The study aims to investigate the one‑to‑one correspondence between bursty bulk flow events and substorm phases, and to quantify BBFs’ contribution to total transport during substorms. The authors analyze AMPTE/IRM and ISEE‑2 satellite data using a common methodology to characterize the statistical properties of BBFs in the inner plasma sheet. BBFs correlate positively with the AE index, are most frequent earthward near midnight and far from Earth, become increasingly tailward with distance, and account for 60‑100% of earthward mass, energy, and magnetic flux transport, making them the primary transport mechanism in the inner plasma sheet.

Abstract

Using a common methodology to analyze data from the AMPTE/IRM and ISEE 2 satellites we report on the statistical properties of bursty bulk flow events (BBFs) in the inner plasma sheet (IPS). A positive correlation between BBFs and the AE index suggests that BBFs are predominantly geomagnetically active time phenomena.
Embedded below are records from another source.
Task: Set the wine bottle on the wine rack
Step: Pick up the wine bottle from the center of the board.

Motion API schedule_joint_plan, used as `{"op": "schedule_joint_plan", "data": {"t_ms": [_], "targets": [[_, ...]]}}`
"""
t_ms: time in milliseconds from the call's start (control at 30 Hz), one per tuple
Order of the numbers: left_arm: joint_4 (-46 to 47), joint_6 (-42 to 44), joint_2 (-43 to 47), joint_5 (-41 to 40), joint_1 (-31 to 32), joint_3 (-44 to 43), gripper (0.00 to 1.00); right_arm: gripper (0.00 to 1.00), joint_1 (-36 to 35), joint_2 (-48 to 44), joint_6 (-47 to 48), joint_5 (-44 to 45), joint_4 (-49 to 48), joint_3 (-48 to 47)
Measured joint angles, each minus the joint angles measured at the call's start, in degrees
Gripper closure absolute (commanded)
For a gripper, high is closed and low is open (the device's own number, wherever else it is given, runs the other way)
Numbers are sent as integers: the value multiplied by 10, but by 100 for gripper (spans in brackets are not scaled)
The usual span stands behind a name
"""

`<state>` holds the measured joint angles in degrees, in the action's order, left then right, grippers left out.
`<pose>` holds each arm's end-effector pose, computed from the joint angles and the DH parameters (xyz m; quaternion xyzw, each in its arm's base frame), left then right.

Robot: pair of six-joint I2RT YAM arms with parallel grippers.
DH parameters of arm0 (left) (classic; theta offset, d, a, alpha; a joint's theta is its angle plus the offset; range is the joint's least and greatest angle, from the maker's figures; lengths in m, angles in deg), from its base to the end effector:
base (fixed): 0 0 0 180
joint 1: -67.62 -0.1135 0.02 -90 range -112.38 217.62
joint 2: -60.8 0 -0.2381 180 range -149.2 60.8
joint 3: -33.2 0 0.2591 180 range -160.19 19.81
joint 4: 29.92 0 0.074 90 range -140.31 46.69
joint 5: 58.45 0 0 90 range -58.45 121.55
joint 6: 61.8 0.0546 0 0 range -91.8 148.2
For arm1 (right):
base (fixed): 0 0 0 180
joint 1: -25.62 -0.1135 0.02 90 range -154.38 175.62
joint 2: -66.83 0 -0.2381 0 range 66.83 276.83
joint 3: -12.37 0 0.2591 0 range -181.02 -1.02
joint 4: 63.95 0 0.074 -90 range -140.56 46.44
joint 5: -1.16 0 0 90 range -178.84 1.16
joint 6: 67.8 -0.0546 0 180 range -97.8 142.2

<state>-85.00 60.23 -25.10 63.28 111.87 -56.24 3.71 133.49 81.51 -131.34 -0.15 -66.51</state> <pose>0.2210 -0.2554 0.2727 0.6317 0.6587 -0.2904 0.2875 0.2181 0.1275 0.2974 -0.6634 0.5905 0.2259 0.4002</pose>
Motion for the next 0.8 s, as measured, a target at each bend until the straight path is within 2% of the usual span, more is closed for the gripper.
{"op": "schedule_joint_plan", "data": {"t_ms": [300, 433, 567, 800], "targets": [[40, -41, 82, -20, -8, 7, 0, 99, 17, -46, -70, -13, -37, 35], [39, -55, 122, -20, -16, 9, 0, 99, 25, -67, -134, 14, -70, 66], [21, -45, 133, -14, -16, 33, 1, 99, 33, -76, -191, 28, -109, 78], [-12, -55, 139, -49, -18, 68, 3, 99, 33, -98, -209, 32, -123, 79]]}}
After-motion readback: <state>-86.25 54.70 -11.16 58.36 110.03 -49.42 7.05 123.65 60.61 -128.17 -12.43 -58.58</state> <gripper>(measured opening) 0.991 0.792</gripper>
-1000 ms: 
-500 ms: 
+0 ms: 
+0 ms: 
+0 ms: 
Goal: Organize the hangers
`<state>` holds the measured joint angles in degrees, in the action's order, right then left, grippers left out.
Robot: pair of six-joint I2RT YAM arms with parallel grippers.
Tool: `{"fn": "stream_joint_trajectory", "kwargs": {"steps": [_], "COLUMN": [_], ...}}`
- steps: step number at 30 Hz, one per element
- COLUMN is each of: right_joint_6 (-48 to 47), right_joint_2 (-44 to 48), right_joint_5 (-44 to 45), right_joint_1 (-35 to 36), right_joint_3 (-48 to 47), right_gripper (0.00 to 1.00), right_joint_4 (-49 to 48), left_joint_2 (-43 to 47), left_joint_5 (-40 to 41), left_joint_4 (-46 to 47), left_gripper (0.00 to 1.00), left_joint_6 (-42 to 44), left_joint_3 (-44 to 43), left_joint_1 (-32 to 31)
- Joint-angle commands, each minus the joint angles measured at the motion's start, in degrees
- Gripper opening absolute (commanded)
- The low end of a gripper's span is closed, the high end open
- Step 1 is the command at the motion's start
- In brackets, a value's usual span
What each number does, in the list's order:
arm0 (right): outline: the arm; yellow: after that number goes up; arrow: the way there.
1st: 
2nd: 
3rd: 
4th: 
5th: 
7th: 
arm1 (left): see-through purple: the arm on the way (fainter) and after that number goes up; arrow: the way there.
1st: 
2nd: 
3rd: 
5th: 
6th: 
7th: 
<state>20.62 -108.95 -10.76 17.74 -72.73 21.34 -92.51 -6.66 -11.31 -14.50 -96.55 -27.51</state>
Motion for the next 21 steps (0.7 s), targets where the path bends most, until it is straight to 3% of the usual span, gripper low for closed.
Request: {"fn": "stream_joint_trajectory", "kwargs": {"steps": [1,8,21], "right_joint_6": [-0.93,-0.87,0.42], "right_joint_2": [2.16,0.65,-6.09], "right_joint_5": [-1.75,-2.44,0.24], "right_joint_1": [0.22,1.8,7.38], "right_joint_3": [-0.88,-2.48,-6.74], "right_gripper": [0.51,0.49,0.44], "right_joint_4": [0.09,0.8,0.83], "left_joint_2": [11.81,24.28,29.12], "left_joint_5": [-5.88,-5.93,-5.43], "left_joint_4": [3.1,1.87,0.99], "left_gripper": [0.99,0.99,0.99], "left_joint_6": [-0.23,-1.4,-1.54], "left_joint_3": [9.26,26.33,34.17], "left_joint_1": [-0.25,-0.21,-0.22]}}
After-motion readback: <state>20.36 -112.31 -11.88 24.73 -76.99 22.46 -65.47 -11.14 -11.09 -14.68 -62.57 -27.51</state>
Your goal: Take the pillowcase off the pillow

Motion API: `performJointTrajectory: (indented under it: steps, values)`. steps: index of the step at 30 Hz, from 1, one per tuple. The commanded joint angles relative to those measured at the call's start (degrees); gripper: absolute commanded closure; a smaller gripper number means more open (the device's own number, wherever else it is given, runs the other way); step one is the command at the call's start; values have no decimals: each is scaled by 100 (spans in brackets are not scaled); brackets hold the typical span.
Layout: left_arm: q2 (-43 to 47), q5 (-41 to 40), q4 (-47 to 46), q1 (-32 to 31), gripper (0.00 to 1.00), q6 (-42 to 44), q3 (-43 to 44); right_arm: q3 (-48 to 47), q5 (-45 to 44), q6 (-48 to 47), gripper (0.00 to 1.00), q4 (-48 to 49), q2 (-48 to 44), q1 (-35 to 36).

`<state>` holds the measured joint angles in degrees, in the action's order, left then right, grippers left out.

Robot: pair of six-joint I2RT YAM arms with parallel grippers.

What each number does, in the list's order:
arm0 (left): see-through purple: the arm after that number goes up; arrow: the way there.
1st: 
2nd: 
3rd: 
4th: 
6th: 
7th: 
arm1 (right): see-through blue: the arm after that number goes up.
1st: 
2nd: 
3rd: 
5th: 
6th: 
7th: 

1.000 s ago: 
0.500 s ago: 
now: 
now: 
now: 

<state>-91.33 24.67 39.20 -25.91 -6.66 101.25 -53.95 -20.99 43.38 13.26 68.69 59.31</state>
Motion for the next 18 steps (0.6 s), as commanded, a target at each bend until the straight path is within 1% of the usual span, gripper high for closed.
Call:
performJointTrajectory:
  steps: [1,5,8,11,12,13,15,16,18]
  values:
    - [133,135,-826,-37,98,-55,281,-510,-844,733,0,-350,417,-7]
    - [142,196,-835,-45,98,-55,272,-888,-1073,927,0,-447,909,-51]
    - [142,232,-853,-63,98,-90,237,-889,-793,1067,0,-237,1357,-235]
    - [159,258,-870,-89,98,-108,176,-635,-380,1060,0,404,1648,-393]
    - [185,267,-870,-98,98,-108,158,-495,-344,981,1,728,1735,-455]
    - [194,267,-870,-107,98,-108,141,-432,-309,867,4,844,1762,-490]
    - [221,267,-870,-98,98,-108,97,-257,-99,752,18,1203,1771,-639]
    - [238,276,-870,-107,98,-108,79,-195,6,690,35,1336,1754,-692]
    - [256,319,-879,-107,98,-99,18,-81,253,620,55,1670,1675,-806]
Earthward BBFs are more frequent close to midnight and away from Earth, up to a distance of ∼19 R E . Tailward BBFs are very infrequent in the IRM data set and somewhat less infrequent in the ISEE 2 data set in the region of the satellites' spatial overlap, possibly due to the more active conditions prevailing during the ISEE 2 mission in that region. However, in both data sets the ratio of tailward to earthward BBFs increases with distance from Earth; more than 20% of all BBFs are anti‐sunward tailward of X = −19 R E in the ISEE 2 data set. BBFs are responsible for 60‐100% of the measured earthward transport of mass, energy and magnetic flux past the satellite in the regions of maximum occurrence rate, even though they last approximately 10‐15% of the IPS observation time there. Thus BBFs represent the primary transport mechanism at those regions. The one‐to‐one correspondence between BBFs and substorm phase, as well as the relative contribution of BBFs to the total transport observed during substorms are questions that await further investigation based on multi instrument studies of individual events.